La escritora Soledad Puértolas ("G"), la última mujer en incorporarse al club, destaca la importancia de la poca influencia femenina en el laboratorio de las palabras. "La falta de mujeres se deberá remediar de forma natural, con la sensibilidad que tenga cada uno para incorporarlas. Yo tengo esa sensibilidad y las echo en falta", opina. Pérez-Reverte se muestra terminante si se le pregunta por el "machismo" de la academia: "Me pongo beligerante con la tontería del desdoblamiento entre hombres y mujeres. Esto no se puede cambiar por decreto; la academia cambia como lo hace la sociedad. Habrá una adaptación paulatina, basada en los méritos . Y de hecho, a medida que se producen vacantes, crece el número de mujeres".

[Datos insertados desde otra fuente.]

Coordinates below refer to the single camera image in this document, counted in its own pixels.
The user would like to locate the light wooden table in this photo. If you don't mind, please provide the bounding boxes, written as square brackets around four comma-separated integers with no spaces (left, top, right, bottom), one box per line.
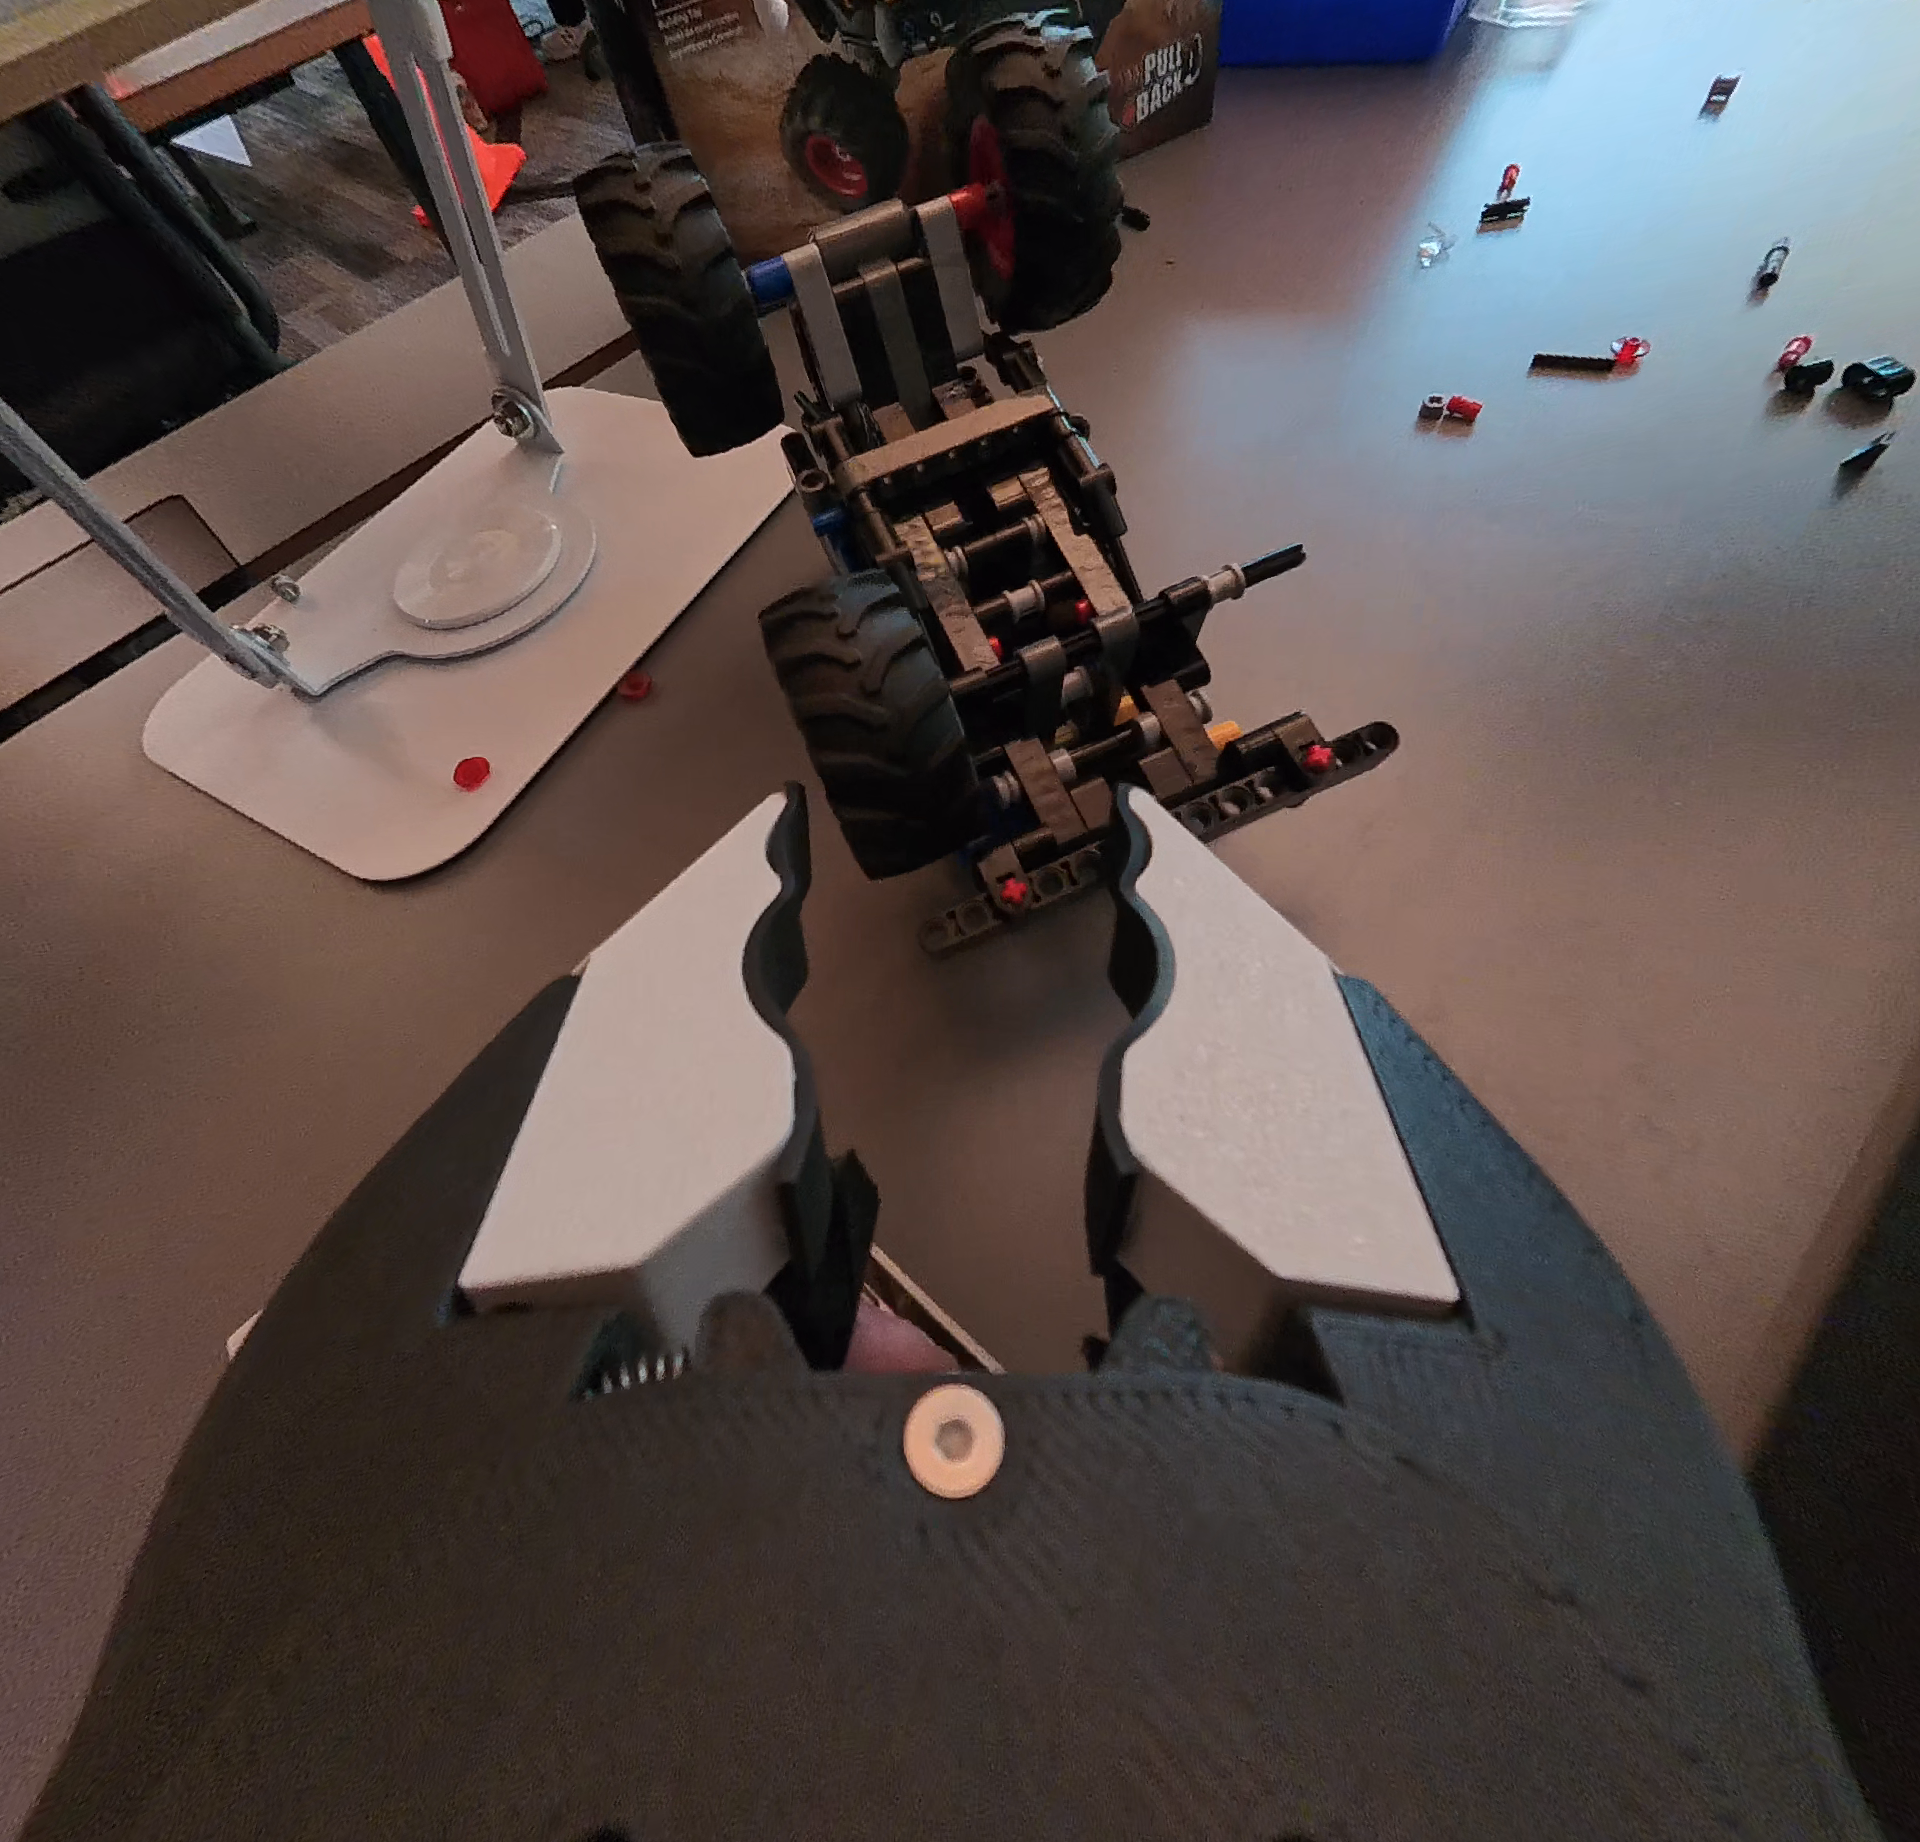
[0,0,439,127]

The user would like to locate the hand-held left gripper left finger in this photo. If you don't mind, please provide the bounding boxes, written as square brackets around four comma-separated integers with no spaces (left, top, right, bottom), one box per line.
[453,783,884,1371]

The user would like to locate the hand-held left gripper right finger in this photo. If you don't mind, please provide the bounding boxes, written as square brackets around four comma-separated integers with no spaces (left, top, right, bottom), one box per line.
[1081,783,1463,1365]

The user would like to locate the grey desk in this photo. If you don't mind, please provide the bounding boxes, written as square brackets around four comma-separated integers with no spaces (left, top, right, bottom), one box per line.
[0,0,1920,1800]

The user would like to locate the bright orange object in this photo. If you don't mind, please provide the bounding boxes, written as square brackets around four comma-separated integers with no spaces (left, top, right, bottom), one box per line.
[407,0,528,226]

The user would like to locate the Lego monster truck model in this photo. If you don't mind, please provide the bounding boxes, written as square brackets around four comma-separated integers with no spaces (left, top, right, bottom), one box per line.
[574,14,1401,959]

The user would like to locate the long black toy axle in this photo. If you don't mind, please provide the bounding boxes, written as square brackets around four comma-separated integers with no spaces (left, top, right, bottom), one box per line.
[960,540,1308,690]

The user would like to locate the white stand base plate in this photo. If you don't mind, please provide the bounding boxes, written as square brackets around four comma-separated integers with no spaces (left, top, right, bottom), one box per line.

Los filólogos que trabajan en la academia enfatizan que el trabajo científico apunta a reducir el sesgo que podría introducir en el diccionario el predominio de la mirada masculina en el colegio de académicos. Insisten en que las bases de datos con millones de entradas de términos y contextos en que se usan significan un aporte objetivo que refleja en detalle la influencia de la sensibilidad femenina en el habla cotidiana. Ese cúmulo inagotable de documentación oral y escrita en formato digital está disponible a través de Internet para cualquier estudioso de la lengua. Constituye la herramienta de trabajo esencial para fundamentar cualquier nueva inclusión en el diccionario, al igual que para las reformas ortográficas y de gramática o las revisiones a obras como el Diccionario panhispánico de dudas .
El operativo lleva tiempo, un insumo que a veces escasea en el señorial palacio de la academia. En estos días se nota algo de vértigo en su escenografía majestuosa y reposada: quedan pocos meses para la presentación de la nueva edición del diccionario y hay que completar la inclusión de cientos de términos y acepciones. "Trabajamos a marcha forzada, aprobando muchas palabras directamente en los plenos", cuenta Díez. La agenda es inagotable: tecnicismos, extranjerismos, localismos propuestos desde más de 30 países, léxico científico? "En el diccionario no entra todo", se ataja Villanueva, en previsión de las quejas que seguro despertarán muchas omisiones.
Pérez-Reverte les resta importancia a esas polémicas. Dice que en sus 300 años de historia, la Real Academia contribuyó a un pequeño milagro: que 500 millones de personas separadas por un océano y extendidas por medio mundo puedan entenderse como si en realidad hubieran nacido en el mismo barrio.